Monday, 25 November 2013
Blu-ray Review: Invasion Of The Bodysnatchers
Philip Kaufman's 1978 take on Invasion Of The Bodysnatchers is more a re-imagining than a remake, moving the action from small town America to the big, bustling city of San Francisco where public health inspector Matthew Bennell (Donald Sutherland) teams up with Elizabeth Driscoll (Brooke Adams) to fight an invasion from outer space. Driscoll is certain her husband has experienced a massive overnight change, emerging as a completely different person and Bennell encounters the same story when he visits a drycleaners to be told by the owner that his wife is not the person she was hours earlier. The whole city appears to have changed overnight, with bus loads of commuters and normally store-hungry commuters ensnared by pods that create an exact likeness of their bodies, which when fully formed, leave the originals crumbling away. Kaufman is well served by a stellar cast here, which includes Leonard Nimoy as the shadowy Dr Kibner, and Jeff Goldblum and Veronica Cartwright who were cast as the husband and wife team running a mud bath spa which plays host to some fiendish transformations. There are cameos for Don Siegel (director of the original film) as a taxi driver, and Kevin McCarthy who appears to have been transported from Siegel's film to warn San Francisco of the escalating menace. These are wonderful touches from Kaufman, which serve to remind us of a fine slice of Sci-Fi which is actually bettered by this late '70s version.
Invasion Of The Bodysnatchers is just as relevant today as it was in 1978, and makes a great addition to Arrow Video's increasingly impressive catalogue.
Picture quality on this Region B Blu-ray will delight fans of the film, with strong fleshtones and a retention of the grain which has not been tampered with. All in all, this seems to be an accurate representation.
Kicking off a generous selection of extras is 'Discussing The Pod'; a 50 minute roundtable where Kim Newman, Norman J. Warren and Ben Wheatley all have plenty to say about the success of Kaufman's film, sharing memories of their first viewing, and pinpointing exactly why this film has garnered so much praise.Newman in particular makes some excellent observations, declaring that the characters would be interesting even if there were no alien invasion, and that the conspiracy theme could involve whoever/whatever you're worried about.
Dissecting The Pod (17 min)
Writer and critic Annette Insdorf - who has studied Kaufman's work for over 20 years - discusses the multiple layers of Bodysnatchers, comparing the style to other Kaufman films, and succeeds in enriching our understanding and appreciation of the onscreen and offscreen contributions.
Writing The Pod (11 min)
Jack Seabrook, author of a book on Jack Finney, discusses the man's career and his most famous novel, offering a solid appreciation of Finney's talents.

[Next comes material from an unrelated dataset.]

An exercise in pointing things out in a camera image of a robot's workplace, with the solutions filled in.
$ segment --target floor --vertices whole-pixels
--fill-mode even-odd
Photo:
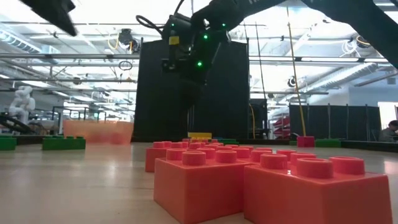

Re-Visitors From Outer Space (16 min)
A featurette with appearances from WD Richter (who penned the screenplay), Kaufman, Michael Chapman, Donald Sutherland and Veronica Cartwright who explain what the film meant to them. Kaufman recalls how he approached Don Siegel with a view to making this film, and there's a hilarious story involving Don driving without his glasses through the streets of San Francisco.
The Man Behind The Scream (12 min)
Sound designer Ben Burtt reveals how some of the other-wordly sounds were created.
The Invasion Will Be Televised (5 min)
A short piece that discusses the Hitchcockian elements of Invasion, how they filmed the city at work and a demonstration of Chapman's considerable skills.
Practical Magic: The Special Effects Pod (4 min)
Here, the famous opening sequence comes under the spotlight, together with the challenges involved with design and effects.
There's also a valuable director's commentary track where Philip Kaufman acknowledges Robert Duvall's cameo, labelling him "the first pod" and speaks warmly about Donald Sutherland's extraordinary acting ability, together with the fact that Sutherland did all his own stunt work despite being "one of the clumsiest men alive". It's a thoroughly engaging track that takes us on a scene-by-scene ride through the film, greatly adding to our appreciation of just what was accomplished.
Arrow's Blu-ray is out now, and is a top-notch, value for money package for fans of '70s paranoiac cinema.